_Problem to solve_
Copy word for word, please, the lines of the entries below running from the one containing "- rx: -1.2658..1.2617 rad" to the one containing "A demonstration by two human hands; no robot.", both ends included.

_The data_
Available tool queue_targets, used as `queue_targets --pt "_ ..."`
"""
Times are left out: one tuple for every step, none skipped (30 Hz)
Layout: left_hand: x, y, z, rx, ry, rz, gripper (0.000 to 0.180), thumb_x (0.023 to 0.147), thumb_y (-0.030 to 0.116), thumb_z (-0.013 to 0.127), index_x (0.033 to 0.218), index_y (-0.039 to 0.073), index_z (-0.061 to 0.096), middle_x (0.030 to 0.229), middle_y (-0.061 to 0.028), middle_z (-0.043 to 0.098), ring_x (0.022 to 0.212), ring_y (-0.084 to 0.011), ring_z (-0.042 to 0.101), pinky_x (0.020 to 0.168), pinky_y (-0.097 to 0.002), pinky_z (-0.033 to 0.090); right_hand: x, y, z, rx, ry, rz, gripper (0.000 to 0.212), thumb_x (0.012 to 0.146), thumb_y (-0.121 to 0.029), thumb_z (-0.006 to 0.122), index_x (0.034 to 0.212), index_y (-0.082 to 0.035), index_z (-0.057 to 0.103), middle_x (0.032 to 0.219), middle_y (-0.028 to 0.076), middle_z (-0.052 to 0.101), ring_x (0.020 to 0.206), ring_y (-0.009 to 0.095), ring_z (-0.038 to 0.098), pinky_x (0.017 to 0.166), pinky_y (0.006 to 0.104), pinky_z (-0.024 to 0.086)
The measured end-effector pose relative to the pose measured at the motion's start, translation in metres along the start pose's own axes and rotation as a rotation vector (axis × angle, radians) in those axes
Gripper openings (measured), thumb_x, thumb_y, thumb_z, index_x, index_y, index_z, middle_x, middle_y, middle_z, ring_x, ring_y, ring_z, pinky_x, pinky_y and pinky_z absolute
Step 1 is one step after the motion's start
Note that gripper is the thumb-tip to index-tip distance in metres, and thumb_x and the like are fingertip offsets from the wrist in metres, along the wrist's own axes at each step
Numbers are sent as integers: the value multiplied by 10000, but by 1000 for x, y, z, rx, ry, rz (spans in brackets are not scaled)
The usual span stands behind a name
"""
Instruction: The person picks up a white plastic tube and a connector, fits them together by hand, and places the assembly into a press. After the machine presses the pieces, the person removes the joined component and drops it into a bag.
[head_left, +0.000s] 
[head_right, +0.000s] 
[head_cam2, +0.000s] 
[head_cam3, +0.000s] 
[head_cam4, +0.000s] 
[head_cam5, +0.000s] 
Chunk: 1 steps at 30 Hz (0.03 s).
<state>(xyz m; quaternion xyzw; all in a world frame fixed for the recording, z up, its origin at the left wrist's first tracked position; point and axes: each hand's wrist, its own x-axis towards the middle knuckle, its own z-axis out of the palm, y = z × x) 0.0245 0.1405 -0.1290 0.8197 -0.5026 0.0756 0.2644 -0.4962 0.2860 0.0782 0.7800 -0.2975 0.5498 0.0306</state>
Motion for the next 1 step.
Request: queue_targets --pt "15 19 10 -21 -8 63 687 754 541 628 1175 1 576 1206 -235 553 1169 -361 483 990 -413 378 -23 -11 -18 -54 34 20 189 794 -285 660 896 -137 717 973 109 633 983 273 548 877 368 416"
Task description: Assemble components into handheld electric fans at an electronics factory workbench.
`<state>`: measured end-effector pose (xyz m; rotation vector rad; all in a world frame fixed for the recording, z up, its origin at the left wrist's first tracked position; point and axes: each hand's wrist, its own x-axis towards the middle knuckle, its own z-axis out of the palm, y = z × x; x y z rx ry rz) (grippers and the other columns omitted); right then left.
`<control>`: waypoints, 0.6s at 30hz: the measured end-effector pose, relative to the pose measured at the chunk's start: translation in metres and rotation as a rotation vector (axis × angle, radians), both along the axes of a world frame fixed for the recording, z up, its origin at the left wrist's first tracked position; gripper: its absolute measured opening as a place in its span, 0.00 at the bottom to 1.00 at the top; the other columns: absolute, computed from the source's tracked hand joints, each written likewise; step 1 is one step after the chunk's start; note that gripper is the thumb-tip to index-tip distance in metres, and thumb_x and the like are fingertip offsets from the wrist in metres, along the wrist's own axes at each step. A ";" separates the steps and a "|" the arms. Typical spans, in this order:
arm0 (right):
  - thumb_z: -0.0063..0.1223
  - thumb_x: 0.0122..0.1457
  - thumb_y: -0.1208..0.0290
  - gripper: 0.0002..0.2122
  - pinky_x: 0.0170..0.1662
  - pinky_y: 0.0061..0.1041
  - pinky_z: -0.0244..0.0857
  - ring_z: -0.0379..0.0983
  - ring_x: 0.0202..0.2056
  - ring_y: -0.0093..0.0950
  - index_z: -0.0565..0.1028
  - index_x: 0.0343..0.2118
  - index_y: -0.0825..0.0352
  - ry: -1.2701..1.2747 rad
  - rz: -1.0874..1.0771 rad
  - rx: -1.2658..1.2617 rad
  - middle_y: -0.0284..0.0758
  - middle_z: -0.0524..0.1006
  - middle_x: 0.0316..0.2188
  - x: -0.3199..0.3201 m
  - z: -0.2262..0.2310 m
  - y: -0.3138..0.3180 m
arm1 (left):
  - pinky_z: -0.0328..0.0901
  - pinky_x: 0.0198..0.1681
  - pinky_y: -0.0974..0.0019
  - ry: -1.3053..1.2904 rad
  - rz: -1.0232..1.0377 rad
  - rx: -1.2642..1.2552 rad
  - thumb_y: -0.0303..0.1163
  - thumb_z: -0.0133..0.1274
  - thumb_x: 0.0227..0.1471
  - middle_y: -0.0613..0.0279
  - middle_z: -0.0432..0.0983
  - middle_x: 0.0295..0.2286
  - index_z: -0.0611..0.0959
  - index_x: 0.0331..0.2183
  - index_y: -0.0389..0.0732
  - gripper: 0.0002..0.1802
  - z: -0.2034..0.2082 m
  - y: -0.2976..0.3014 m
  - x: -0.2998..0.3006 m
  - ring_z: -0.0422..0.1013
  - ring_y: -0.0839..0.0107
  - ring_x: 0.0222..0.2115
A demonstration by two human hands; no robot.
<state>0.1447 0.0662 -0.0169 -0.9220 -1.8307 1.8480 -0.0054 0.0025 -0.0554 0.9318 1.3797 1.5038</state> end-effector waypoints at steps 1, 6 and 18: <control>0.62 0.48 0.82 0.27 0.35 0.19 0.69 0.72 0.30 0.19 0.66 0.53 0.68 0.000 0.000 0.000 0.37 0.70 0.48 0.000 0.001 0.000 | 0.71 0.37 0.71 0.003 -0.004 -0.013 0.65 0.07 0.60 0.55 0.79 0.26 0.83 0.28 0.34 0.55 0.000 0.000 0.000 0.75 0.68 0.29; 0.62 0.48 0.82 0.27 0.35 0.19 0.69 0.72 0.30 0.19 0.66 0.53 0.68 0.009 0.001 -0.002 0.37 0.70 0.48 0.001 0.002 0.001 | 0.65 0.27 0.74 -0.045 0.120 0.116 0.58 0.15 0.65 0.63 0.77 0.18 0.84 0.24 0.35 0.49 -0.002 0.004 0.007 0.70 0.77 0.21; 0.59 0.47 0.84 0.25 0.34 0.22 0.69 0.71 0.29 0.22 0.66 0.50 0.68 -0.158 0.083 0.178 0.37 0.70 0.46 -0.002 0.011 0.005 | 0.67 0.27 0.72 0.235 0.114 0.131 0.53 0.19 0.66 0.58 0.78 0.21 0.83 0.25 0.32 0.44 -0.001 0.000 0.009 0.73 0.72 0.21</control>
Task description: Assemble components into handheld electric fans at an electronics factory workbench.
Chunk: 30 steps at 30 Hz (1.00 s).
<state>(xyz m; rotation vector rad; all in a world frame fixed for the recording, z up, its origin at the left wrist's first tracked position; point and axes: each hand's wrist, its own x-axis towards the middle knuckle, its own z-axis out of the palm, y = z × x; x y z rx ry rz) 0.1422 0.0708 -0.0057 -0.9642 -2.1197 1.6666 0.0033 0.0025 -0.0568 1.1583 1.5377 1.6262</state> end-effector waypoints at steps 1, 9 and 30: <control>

_Response box_
  - rx: -1.2658..1.2617 rad
  - middle_y: -0.0284..0.0758
  - middle_z: -0.0524..0.1006
  - middle_x: 0.0316..0.2188
  - x: -0.3199..0.3201 m
  - z: -0.2262..0.2310 m
  - y: -0.3138..0.3180 m
arm1 (left):
  - pinky_z: -0.0328..0.0901
  - pinky_x: 0.0198..0.1681
  - pinky_y: -0.0974..0.0019
  - ry: -1.3053..1.2904 rad
  - rz: -1.0232..1.0377 rad
  - rx: -1.2642..1.2552 rad
  - thumb_y: -0.0303..0.1163
  - thumb_z: -0.0133..0.1274
  - thumb_x: 0.0227..0.1471
  - middle_y: -0.0613..0.0279
  - middle_z: -0.0432..0.0983
  - middle_x: 0.0295..0.2286
  - index_z: -0.0611..0.0959
  - index_x: 0.0331..0.2183
  - index_y: -0.0389..0.0732
  - gripper: 0.0002..0.1802
  - z: -0.2034..0.2082 m
  - y: -0.2976..0.3014 m
  - x: -0.2998..0.3006 m
  - ring_z: -0.0422..0.1013
  - ring_y: -0.0839..0.0107
  - ring_x: 0.0222..0.2115
A demonstration by two human hands; no robot.

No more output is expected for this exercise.